As a part of my work, I was asked to create a semi-simulator for JNLP (Web-Start) loader.
The intention was to get the JNLP link, get all the necessary JARS and resources, and send the main class to another process that will run it as a host.
I had no previous in
troduction with JNLP what so ever… Well, first stage: look at the file.
Looking at the file revealed a simple XML file that contained all the necessary data.
So of course, first things first – Get all the JARS. But how?
Simple usage of a sniffer, showed me that if you have these lines:
<jnlp spec=”1.0+” codebase=”http://www.someurl.com/”
and
<jar href=”downloads/demo/somejar.jar” version=”11.187″/>
Needs to be translated to this:
http://www.someurl.com/downloads/demo/somejar.jar?version-id=11.187
Getting the files can be done by using this code:
URL u = new URL("http://pathtojar.jar"); URLConnection conn = u.openConnection(); InputStream is = conn.getInputStream(); OutputStream os = new FileOutputStream(u.getFile().substring(u.getFile().lastIndexOf('/') + 1)); byte[] buf = new byte[1024]; int read = -1; while((read = is.read(buf, 0, 1024)) > 0) { os.write(buf, 0, read); System.out.println("written " + read + " bytes"); } os.close(); is.close();
After this point it’s rather easy to loop on all jars and download them. But is it enough? No!
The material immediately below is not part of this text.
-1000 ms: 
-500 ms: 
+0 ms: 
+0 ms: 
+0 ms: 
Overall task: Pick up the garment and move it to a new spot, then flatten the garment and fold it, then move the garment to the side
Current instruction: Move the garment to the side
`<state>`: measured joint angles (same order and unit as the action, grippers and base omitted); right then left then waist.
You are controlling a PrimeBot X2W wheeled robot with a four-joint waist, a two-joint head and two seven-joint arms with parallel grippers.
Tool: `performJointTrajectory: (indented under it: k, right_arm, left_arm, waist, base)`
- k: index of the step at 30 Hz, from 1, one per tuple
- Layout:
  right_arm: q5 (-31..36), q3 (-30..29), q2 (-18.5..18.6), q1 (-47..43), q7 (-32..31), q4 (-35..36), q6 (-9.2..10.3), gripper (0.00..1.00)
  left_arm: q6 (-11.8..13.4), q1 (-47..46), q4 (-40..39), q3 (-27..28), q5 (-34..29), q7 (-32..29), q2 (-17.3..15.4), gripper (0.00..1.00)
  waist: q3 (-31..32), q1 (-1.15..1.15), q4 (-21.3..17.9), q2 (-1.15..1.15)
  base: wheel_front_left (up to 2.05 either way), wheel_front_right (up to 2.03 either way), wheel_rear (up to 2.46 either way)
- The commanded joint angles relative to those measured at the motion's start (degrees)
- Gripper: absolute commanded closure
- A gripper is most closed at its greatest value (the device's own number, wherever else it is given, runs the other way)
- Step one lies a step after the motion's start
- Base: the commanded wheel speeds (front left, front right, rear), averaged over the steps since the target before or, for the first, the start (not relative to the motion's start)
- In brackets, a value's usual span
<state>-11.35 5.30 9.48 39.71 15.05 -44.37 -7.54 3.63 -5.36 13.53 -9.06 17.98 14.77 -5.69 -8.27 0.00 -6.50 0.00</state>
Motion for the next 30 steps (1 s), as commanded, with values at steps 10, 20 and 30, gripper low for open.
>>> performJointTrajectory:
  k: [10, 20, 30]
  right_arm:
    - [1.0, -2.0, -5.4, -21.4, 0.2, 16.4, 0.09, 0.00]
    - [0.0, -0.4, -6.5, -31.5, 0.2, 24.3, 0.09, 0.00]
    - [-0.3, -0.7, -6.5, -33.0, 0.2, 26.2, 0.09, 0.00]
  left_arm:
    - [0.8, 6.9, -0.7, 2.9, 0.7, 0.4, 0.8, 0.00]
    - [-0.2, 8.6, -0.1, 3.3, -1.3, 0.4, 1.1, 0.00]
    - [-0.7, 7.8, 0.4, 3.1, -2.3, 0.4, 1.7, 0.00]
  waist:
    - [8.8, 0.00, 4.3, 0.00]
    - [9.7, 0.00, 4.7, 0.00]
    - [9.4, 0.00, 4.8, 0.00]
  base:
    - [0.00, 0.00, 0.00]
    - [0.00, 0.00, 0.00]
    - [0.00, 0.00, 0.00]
There are also native jars. What does that mean? It means that they are containing resources that JAVA should use and need to be extracted.
I found this code on the net that can extract a jar. I did that for all the jars stated as native:
java.util.jar.JarFile jar = new java.util.jar.JarFile(jarFile); java.util.Enumeration enum = jar.entries(); while (enum.hasMoreElements()) { java.util.jar.JarEntry file = (java.util.jar.JarEntry) enum.nextElement(); java.io.File f = new java.io.File(destDir + java.io.File.separator + file.getName()); if (file.isDirectory()) { // if its a directory, create it f.mkdir(); continue; } java.io.InputStream is = jar.getInputStream(file); // get the input stream java.io.FileOutputStream fos = new java.io.FileOutputStream(f); while (is.available() > 0) { // write contents of ‘is’ to ‘fos’ fos.write(is.read()); } fos.close(); is.close(); }
Great! Now… we have the JARs and we’ve extracted the resources. But hey! We are already INSIDE java… we need the new JARs to be on the classpath!
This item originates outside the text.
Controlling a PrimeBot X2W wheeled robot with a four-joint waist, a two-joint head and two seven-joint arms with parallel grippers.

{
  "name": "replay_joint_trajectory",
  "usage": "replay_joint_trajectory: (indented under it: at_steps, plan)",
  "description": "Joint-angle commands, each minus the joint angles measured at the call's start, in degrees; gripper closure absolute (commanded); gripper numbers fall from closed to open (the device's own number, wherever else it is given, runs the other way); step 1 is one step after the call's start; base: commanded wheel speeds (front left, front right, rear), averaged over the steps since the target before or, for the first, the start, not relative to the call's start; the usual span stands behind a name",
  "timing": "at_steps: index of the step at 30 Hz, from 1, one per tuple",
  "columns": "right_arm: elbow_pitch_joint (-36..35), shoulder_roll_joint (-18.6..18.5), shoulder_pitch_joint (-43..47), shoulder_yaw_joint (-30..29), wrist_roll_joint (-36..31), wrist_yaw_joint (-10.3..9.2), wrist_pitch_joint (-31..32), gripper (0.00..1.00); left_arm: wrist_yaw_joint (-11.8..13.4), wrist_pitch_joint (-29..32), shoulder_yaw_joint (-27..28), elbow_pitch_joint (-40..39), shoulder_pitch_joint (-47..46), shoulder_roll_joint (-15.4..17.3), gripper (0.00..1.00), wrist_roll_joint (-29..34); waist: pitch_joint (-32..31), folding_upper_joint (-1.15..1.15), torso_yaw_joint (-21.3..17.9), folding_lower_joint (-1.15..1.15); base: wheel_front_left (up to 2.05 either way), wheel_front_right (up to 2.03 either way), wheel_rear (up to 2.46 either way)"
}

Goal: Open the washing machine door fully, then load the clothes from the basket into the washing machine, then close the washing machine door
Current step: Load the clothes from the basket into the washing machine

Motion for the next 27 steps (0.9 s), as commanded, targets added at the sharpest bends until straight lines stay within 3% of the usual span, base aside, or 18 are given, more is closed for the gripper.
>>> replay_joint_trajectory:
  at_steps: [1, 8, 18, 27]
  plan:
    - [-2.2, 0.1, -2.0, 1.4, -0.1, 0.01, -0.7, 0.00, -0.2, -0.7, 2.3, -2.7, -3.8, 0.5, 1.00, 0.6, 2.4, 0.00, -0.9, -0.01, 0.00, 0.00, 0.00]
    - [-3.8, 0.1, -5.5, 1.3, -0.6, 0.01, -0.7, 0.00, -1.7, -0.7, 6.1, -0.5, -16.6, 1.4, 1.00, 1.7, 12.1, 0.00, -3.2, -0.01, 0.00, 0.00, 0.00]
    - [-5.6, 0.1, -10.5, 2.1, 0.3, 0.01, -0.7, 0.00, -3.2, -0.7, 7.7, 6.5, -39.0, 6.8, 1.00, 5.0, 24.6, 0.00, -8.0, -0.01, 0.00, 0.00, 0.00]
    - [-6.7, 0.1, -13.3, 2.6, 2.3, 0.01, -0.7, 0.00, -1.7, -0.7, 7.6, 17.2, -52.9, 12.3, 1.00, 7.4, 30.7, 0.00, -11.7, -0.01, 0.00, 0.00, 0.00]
That was a treat. I dug the net for solutions and the common solutions were to build my own classpath. But one guy said – there is another way! Reflection!
This code should did the trick like magic by using reflection:
public static void addPath(String s) throws Exception { File f = new File(s); URL u = f.toURL(); URLClassLoader urlClassLoader = (URLClassLoader) ClassLoader.getSystemClassLoader(); Class urlClass = URLClassLoader.class; Method method = urlClass.getDeclaredMethod("addURL", new Class[]{URL.class}); method.setAccessible(true); method.invoke(urlClassLoader, new Object[]{u}); }
That’s it, basics and beyond. Maybe some of you will need it all, maybe some of you will need only partial code.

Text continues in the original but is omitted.